▶ Task
The lines below starting at the line containing "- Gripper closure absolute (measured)" and ending at the line containing "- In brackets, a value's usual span" are to be repeated exactly, with both ends kept and nothing else added.
##### The data #####
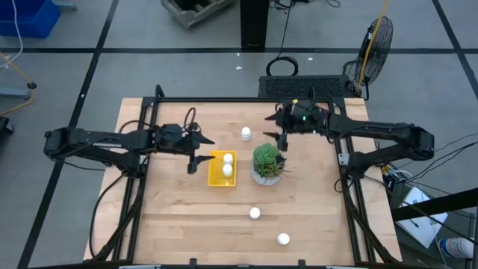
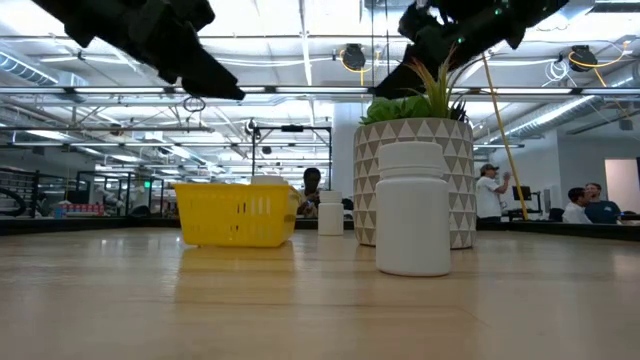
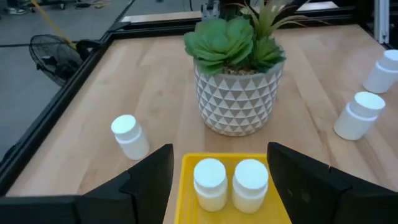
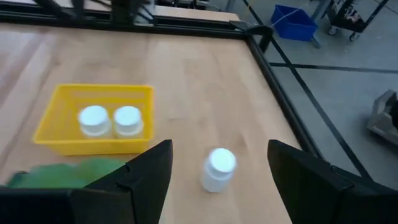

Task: Pick and place pill bottles into a basket
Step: Put the white medicine bottle into the yellow basket

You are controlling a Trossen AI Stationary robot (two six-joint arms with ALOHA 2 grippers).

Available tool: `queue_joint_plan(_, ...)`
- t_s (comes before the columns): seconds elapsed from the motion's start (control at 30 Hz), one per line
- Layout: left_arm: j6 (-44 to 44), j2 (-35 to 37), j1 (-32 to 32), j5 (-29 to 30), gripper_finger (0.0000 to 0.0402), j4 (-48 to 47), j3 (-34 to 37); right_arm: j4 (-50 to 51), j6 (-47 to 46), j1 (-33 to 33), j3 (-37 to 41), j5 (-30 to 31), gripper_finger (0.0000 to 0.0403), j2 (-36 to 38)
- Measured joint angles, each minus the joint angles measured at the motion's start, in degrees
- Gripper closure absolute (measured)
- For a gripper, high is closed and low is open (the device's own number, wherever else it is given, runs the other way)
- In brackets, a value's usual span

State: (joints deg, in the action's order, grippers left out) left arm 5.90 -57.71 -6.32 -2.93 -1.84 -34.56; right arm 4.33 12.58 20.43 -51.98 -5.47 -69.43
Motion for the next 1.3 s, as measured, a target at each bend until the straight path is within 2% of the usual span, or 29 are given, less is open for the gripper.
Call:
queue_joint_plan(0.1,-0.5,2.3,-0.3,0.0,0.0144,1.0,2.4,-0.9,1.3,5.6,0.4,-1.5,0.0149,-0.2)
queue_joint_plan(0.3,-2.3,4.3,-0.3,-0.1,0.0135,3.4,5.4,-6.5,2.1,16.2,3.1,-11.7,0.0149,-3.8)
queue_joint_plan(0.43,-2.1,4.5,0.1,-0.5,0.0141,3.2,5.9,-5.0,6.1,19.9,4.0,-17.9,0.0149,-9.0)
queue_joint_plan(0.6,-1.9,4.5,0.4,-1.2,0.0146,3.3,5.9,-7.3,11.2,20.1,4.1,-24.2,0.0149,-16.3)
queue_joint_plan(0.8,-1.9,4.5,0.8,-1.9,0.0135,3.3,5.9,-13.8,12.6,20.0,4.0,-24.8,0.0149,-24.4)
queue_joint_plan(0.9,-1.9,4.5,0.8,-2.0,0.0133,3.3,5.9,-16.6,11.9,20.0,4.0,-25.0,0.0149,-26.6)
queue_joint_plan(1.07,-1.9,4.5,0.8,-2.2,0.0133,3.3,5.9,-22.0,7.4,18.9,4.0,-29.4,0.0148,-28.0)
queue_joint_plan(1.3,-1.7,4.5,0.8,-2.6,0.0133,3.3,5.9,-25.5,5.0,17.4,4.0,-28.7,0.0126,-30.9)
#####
▶ Output for this task
- Gripper closure absolute (measured)
- For a gripper, high is closed and low is open (the device's own number, wherever else it is given, runs the other way)
- In brackets, a value's usual span

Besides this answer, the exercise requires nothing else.